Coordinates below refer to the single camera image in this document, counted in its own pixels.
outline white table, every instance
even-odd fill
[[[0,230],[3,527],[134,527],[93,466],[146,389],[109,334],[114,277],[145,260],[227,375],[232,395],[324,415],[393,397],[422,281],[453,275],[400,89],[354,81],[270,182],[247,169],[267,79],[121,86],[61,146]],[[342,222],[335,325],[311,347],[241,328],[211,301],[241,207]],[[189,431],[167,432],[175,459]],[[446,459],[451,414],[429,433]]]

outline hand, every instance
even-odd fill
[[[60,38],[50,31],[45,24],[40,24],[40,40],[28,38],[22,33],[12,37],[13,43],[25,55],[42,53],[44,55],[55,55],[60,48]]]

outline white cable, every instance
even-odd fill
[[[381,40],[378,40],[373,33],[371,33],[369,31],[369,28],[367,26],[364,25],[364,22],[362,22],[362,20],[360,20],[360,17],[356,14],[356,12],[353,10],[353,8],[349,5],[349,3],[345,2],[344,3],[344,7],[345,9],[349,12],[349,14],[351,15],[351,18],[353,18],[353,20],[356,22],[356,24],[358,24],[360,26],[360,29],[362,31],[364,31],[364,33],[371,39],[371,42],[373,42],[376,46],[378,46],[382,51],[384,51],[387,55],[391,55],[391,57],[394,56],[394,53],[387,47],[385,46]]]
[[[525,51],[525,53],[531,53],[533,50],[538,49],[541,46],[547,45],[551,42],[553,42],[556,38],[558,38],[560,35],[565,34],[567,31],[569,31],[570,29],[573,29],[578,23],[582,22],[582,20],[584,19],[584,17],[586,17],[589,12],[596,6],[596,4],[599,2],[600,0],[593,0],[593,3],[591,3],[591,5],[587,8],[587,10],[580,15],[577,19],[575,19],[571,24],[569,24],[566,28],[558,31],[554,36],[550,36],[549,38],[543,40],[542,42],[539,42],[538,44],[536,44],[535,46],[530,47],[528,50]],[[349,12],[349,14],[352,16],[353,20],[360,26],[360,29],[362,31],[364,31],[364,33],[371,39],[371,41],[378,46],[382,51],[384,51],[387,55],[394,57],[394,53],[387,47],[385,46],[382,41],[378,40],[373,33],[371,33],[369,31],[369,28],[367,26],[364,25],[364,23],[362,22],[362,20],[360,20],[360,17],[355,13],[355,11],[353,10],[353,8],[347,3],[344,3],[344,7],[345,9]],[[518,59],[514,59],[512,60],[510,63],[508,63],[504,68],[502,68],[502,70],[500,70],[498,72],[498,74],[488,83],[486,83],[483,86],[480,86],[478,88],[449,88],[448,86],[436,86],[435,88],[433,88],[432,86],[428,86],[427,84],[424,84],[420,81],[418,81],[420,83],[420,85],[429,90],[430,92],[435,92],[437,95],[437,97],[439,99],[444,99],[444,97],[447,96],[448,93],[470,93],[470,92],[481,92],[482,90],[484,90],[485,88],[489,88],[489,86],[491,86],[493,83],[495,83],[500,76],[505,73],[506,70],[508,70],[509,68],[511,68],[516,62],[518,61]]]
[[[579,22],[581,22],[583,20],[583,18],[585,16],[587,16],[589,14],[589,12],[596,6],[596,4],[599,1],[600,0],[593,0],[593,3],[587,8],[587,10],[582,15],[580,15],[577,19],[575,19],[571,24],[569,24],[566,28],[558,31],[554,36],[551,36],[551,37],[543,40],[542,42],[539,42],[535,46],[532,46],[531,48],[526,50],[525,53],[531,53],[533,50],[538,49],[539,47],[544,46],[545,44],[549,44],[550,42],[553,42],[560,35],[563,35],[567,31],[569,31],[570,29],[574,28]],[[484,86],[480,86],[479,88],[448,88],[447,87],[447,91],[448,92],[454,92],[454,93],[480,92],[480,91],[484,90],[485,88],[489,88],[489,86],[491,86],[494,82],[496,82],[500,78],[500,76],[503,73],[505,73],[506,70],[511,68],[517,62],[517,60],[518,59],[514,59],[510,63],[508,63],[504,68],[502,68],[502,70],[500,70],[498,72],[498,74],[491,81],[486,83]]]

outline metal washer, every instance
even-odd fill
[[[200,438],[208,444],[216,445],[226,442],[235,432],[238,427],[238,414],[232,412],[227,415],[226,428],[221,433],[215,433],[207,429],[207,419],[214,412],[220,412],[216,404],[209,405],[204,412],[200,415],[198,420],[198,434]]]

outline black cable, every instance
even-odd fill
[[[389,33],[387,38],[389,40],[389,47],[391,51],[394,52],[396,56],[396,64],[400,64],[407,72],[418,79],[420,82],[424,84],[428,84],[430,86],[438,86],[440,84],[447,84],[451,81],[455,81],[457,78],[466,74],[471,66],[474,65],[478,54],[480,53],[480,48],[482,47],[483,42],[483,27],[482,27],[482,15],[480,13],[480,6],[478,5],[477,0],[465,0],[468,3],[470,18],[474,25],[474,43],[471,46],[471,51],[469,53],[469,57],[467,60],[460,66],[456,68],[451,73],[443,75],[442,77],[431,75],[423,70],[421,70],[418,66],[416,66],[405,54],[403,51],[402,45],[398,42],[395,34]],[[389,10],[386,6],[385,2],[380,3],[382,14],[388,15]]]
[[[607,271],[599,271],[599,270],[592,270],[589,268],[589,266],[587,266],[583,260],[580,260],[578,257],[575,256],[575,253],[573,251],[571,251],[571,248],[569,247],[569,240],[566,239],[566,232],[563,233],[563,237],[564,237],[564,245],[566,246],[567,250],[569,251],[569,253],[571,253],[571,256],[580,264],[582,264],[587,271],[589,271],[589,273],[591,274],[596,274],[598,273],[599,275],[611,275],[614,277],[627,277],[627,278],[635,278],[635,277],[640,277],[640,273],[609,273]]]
•••
WORK ITEM: Whenever the word "instance" appears in a line of the listing, report that line.

YOUR SOLUTION:
outline white table, every instance
outline hand, every instance
outline white cable, every instance
outline metal washer, every instance
outline black cable, every instance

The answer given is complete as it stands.